Toxic in a California Landfill = Safe in Your Texas Lungs

Via the NYT, we again revisit California’scrackdown on auto shredders and the toxic waste they generate that’s creating headaches for regulators. Auto shredders strip a vehicles of all of its non-steel, non-frame parts, send the frame off for scrap metal, and grind everything else into bits and pieces containing chemicals from Vinyl Chloride to Mercury to Lead to Asbestos to PCBs, depending on the age and model. It’s full of sharp metal, wires, and hard plastic, but for some reason, the industry nickname for this waste is a very cuddly “fluff.” When they cover this fluff with a “special coating” of cement-like material and bury it in landfills, it tends to leech out all of those toxic ingredients and cause problems. So why do you care?
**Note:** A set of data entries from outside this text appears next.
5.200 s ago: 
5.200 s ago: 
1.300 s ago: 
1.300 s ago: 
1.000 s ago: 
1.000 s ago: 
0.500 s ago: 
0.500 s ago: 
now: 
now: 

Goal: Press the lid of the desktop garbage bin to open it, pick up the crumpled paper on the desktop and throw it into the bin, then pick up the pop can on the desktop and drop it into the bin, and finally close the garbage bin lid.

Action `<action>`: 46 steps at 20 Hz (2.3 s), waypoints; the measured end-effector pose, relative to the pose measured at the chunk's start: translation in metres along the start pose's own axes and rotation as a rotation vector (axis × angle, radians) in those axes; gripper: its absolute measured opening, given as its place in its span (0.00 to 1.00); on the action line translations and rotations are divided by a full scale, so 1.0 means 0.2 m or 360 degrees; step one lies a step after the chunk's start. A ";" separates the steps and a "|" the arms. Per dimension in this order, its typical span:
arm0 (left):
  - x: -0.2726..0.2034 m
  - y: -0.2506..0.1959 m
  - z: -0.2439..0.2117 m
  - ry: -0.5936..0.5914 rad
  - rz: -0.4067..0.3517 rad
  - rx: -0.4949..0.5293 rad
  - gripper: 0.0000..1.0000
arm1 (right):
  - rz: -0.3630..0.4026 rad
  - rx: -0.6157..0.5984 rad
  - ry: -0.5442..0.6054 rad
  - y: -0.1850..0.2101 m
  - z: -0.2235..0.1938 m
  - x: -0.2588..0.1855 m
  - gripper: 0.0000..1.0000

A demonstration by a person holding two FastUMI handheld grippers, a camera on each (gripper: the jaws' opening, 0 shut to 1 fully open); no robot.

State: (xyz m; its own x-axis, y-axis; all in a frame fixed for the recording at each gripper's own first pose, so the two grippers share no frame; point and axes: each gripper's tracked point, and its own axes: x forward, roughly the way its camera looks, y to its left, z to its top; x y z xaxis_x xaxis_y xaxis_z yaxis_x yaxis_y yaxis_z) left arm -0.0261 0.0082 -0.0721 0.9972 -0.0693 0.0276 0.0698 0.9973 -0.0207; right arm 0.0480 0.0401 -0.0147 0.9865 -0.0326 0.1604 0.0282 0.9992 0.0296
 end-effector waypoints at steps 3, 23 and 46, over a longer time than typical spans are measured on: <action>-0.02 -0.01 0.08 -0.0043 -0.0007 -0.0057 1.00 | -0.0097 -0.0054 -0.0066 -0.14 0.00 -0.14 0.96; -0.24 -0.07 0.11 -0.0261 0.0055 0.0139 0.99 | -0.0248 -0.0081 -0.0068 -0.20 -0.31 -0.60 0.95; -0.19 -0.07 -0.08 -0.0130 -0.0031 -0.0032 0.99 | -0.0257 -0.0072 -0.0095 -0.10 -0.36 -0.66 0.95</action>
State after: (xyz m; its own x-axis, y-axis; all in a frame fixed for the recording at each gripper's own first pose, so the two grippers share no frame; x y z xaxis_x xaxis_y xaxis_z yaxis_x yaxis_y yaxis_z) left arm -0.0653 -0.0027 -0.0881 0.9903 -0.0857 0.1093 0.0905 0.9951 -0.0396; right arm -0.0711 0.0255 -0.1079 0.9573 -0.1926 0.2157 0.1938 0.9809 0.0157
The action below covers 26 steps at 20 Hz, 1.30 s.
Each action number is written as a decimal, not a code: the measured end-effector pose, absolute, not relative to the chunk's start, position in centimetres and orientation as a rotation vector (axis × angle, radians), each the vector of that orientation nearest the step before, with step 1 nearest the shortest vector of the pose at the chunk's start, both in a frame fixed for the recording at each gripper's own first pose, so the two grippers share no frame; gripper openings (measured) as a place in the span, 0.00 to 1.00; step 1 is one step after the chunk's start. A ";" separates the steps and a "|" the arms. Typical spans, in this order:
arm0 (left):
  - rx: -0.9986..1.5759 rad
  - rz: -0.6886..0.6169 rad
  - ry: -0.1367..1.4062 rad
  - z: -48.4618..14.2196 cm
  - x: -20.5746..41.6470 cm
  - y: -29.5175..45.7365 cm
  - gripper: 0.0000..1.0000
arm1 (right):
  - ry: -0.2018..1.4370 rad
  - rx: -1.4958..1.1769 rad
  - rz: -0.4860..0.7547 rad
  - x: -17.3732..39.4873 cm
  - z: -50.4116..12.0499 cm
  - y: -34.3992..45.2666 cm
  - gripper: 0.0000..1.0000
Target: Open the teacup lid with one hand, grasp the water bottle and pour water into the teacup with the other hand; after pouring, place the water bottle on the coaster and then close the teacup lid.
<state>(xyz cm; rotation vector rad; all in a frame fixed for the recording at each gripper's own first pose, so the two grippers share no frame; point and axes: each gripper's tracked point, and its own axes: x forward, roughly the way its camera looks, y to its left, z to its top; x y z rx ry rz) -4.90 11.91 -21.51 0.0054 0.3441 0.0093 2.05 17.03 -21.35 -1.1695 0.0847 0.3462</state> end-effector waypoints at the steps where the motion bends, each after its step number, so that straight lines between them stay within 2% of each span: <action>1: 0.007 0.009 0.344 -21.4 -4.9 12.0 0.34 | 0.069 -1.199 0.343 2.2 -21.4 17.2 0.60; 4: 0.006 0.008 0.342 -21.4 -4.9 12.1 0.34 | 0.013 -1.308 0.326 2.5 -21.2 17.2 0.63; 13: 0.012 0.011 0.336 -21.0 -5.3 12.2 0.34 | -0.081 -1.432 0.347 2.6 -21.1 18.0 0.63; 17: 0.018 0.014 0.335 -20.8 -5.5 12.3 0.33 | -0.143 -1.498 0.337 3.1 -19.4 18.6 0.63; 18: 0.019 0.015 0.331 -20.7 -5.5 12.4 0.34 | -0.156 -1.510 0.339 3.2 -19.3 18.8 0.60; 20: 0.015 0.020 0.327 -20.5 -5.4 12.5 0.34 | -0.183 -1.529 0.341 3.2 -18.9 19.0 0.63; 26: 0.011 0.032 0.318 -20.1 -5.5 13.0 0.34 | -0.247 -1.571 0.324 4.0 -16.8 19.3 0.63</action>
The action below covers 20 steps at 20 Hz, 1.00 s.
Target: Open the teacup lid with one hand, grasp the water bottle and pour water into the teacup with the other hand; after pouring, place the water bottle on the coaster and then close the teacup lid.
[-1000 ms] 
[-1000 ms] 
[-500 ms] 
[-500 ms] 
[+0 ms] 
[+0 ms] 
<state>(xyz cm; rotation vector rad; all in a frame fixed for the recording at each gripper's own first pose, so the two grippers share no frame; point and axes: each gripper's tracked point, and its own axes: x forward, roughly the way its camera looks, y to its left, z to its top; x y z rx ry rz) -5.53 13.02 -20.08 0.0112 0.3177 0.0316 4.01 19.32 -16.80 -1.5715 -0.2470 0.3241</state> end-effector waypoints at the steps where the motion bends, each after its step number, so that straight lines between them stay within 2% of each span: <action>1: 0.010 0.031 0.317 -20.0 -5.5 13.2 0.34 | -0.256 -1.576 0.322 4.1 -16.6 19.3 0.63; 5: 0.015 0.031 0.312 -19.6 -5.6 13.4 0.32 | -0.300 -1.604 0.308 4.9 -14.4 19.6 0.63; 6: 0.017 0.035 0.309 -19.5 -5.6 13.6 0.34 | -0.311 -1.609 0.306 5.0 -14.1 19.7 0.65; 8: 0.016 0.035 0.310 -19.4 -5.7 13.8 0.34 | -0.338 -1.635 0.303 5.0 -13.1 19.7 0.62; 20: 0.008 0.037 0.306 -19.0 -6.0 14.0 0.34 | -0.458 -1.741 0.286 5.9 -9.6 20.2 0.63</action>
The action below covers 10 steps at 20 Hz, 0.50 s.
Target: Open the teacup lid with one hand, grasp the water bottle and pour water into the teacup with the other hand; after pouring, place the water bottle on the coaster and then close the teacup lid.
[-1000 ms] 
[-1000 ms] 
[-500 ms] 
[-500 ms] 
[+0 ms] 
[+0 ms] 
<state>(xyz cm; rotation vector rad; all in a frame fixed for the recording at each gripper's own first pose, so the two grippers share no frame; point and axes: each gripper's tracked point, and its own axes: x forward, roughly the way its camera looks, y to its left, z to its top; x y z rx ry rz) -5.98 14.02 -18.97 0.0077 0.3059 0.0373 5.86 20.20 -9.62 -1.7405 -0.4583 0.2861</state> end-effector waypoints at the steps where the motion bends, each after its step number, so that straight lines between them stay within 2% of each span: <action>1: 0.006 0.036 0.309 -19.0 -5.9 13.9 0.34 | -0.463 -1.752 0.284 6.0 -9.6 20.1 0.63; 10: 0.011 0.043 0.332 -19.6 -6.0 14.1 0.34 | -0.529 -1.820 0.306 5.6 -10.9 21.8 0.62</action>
Because dear reader, what California thinks is too toxic to be landfilled, Texas is allowing into your lungs via TXI’s  Midlothian cement plant, where the TCEQ just gave a permit to burn this very same kind of auto “fluff.” It was part of TXI’s “Landfill in the Sky” permit that Downwinders tried to modify or deny, except that the state agreed with the company that there should be no public notice, comment, or hearing on the matter. TXI received the permit last summer, but has yet to build the infrastructure on-site to be able to process all the new wastes it wants to burn, including car fluff. We won’t know when they’re going to begin throwing this stuff into the kiln until after the fact. In Rick Perry’s Texas, that’s just the way it is.